Mercati disorientati dai record: massimi per euro, oro e petrolio
Settimana delicata per le Borse: sale l’attesa per la riunione di giovedì della Bce, che dovrà decidere sui tassi in Eurolandia, mentre i mercati convivono ormai giornalmente con i ricari del petrolio e con l’apprezzamento dell’euro sul dollaro.
A beneficiare della situazione sono inevitabilmente i preziosi (beni rifugio): il prezzo dell’oro ha superato in giornata la quota degli 826 dollari l’oncia.
Il prezzo a contanti dell'oro si trova, ora, a soli 24 dollari di distanza dal massimo assoluto di 850 dollari, livello raggiunto nel gennaio del 1980. Sui mercati future, invece, il record storico è di 873 dollari, anch’esso raggiunto nel gennaio 1980.

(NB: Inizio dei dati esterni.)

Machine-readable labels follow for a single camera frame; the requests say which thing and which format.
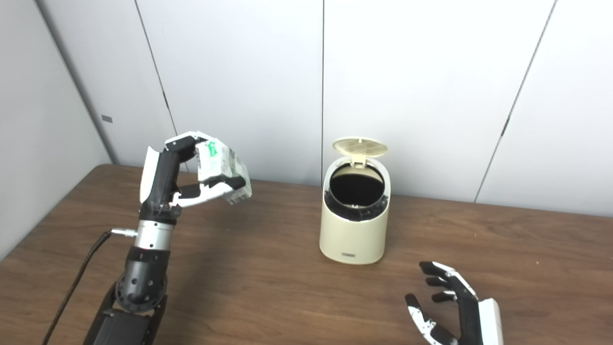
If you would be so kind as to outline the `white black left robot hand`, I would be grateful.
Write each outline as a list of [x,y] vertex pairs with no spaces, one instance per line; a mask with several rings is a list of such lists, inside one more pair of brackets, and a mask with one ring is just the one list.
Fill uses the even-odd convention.
[[[197,183],[178,185],[182,164],[196,160]],[[217,138],[189,131],[149,147],[141,177],[140,220],[175,224],[182,209],[221,198],[235,205],[252,197],[251,179],[238,155]]]

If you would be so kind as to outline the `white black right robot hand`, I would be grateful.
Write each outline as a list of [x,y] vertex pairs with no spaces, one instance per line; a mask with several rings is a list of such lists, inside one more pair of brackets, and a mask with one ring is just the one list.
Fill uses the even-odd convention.
[[435,303],[452,301],[458,306],[460,335],[455,336],[423,311],[417,297],[405,295],[407,310],[414,325],[430,345],[502,345],[503,327],[499,304],[495,299],[479,299],[462,275],[450,266],[434,261],[421,261],[426,284],[444,288],[432,295]]

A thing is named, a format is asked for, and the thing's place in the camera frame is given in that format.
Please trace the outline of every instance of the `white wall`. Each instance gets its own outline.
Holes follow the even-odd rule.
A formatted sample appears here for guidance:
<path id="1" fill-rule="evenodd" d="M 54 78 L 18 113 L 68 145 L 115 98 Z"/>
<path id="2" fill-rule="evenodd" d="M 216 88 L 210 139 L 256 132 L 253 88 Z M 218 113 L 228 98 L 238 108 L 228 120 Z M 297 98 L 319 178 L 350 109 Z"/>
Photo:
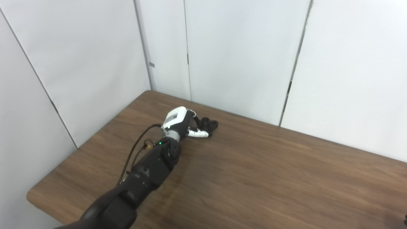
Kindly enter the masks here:
<path id="1" fill-rule="evenodd" d="M 133 0 L 0 0 L 79 146 L 150 89 Z"/>
<path id="2" fill-rule="evenodd" d="M 26 200 L 28 190 L 75 150 L 0 13 L 0 228 L 61 224 Z"/>
<path id="3" fill-rule="evenodd" d="M 278 125 L 309 0 L 186 0 L 192 101 Z"/>
<path id="4" fill-rule="evenodd" d="M 314 0 L 282 127 L 407 162 L 407 2 Z"/>
<path id="5" fill-rule="evenodd" d="M 152 89 L 191 99 L 184 0 L 135 0 Z"/>

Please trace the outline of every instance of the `black cable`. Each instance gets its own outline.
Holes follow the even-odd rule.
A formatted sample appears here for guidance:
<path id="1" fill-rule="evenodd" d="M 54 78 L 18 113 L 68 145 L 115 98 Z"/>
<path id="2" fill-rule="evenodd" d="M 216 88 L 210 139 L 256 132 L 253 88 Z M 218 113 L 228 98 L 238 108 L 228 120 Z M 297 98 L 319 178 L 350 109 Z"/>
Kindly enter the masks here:
<path id="1" fill-rule="evenodd" d="M 125 165 L 124 165 L 124 167 L 123 167 L 122 174 L 120 175 L 119 181 L 117 182 L 117 185 L 116 185 L 116 186 L 118 186 L 118 185 L 120 184 L 120 182 L 122 181 L 123 175 L 124 175 L 125 172 L 126 172 L 127 165 L 129 164 L 131 155 L 133 154 L 133 151 L 134 151 L 134 149 L 136 148 L 138 142 L 139 142 L 139 141 L 141 140 L 141 138 L 147 133 L 147 131 L 149 131 L 149 130 L 150 130 L 151 128 L 153 128 L 153 127 L 161 127 L 161 124 L 153 124 L 153 125 L 149 126 L 149 127 L 140 135 L 140 137 L 137 139 L 137 141 L 134 143 L 133 147 L 132 147 L 131 150 L 130 150 L 129 156 L 127 157 L 126 163 L 125 163 Z"/>

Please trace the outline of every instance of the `wood grain tabletop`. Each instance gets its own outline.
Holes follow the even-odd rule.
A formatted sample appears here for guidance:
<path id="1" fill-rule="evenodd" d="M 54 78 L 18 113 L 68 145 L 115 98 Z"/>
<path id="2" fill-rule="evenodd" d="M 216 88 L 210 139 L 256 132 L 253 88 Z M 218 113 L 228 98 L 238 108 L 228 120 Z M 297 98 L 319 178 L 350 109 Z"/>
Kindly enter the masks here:
<path id="1" fill-rule="evenodd" d="M 78 220 L 115 186 L 139 135 L 178 106 L 217 120 L 219 128 L 210 138 L 181 142 L 178 165 L 142 203 L 132 228 L 407 229 L 406 163 L 153 91 L 57 166 L 27 199 L 63 224 Z M 152 129 L 144 139 L 161 137 Z"/>

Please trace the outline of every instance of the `small gray label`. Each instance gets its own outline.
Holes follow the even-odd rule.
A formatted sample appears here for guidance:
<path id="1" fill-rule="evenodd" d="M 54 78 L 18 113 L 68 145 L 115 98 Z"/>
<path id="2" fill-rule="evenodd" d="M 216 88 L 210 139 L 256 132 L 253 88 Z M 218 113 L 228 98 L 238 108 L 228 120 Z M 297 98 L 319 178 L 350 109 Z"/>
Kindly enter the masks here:
<path id="1" fill-rule="evenodd" d="M 177 116 L 178 116 L 178 114 L 175 114 L 175 115 L 172 115 L 172 116 L 168 117 L 168 118 L 165 120 L 164 124 L 166 124 L 167 122 L 169 122 L 169 121 L 171 121 L 171 120 L 176 119 Z"/>

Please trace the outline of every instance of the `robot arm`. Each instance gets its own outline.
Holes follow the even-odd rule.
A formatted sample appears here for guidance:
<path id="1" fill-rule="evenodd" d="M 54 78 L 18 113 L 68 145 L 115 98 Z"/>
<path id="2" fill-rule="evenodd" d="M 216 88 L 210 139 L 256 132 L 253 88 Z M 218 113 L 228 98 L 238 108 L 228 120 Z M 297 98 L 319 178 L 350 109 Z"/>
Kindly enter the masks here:
<path id="1" fill-rule="evenodd" d="M 191 119 L 197 128 L 189 126 Z M 208 118 L 199 120 L 194 111 L 185 107 L 172 110 L 162 125 L 164 137 L 131 168 L 127 178 L 96 199 L 79 221 L 57 229 L 129 229 L 137 218 L 136 209 L 178 163 L 179 141 L 186 136 L 209 137 L 217 126 Z"/>

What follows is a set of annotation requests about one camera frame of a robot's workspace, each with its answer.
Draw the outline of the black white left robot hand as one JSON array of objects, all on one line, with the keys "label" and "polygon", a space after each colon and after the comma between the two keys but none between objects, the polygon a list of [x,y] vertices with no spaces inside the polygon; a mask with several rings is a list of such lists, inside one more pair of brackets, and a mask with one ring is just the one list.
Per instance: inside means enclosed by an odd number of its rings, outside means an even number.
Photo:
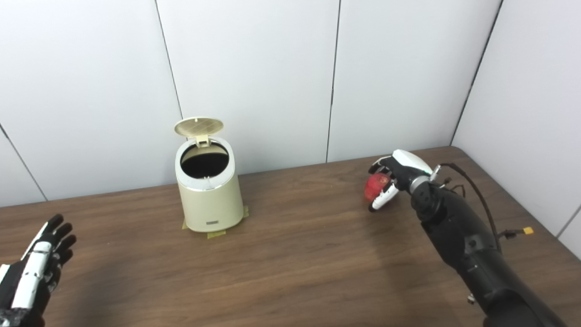
[{"label": "black white left robot hand", "polygon": [[44,313],[73,257],[77,238],[73,226],[56,214],[44,223],[23,256],[1,265],[0,324],[3,327],[44,327]]}]

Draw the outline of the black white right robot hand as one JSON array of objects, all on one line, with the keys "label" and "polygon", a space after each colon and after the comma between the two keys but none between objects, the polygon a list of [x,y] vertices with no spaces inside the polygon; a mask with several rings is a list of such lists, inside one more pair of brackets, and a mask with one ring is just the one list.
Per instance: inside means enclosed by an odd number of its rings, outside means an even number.
[{"label": "black white right robot hand", "polygon": [[369,174],[383,173],[390,181],[382,186],[369,204],[369,211],[374,213],[390,202],[400,191],[412,194],[423,182],[432,181],[437,176],[432,169],[417,155],[402,149],[391,155],[377,159],[369,168]]}]

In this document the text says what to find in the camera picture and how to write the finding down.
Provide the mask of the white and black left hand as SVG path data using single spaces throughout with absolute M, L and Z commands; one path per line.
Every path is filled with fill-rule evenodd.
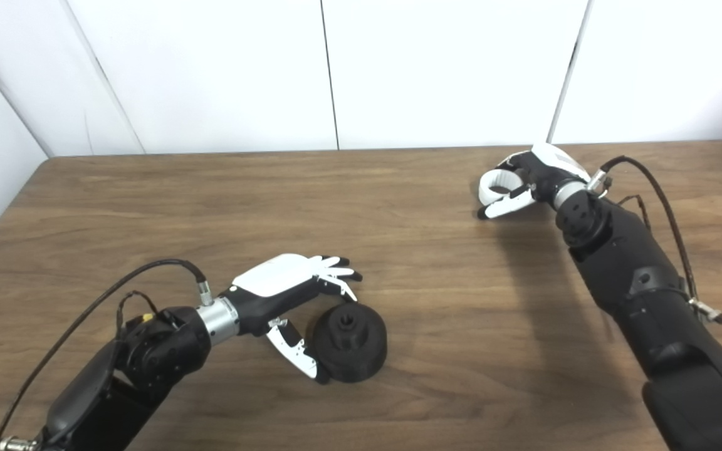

La febbre dei preziosi contagia anche il platino, oggi record storico a 1.466 dollari l'oncia mentre l'argento sopra i 15 dollari si sta stà avvicinando al picco dei 25 anni.
PETROLIO VERSO QUOTA 100
Sembra inevitabile: la soglia dei 100 dollari, stimata da molti analisti, si avvicina. Il future del Brent (quotato a Londra) ha superato la quota dei 93 dollari al barile, mentre quello del Wti (NY) ha superato la quota dei 96 dollari.
Dal lato dei fondamentali, il mercato continua a ritenere insufficiente l'offerta Opec e attende i nuovi dati sulle scorte Usa di greggio.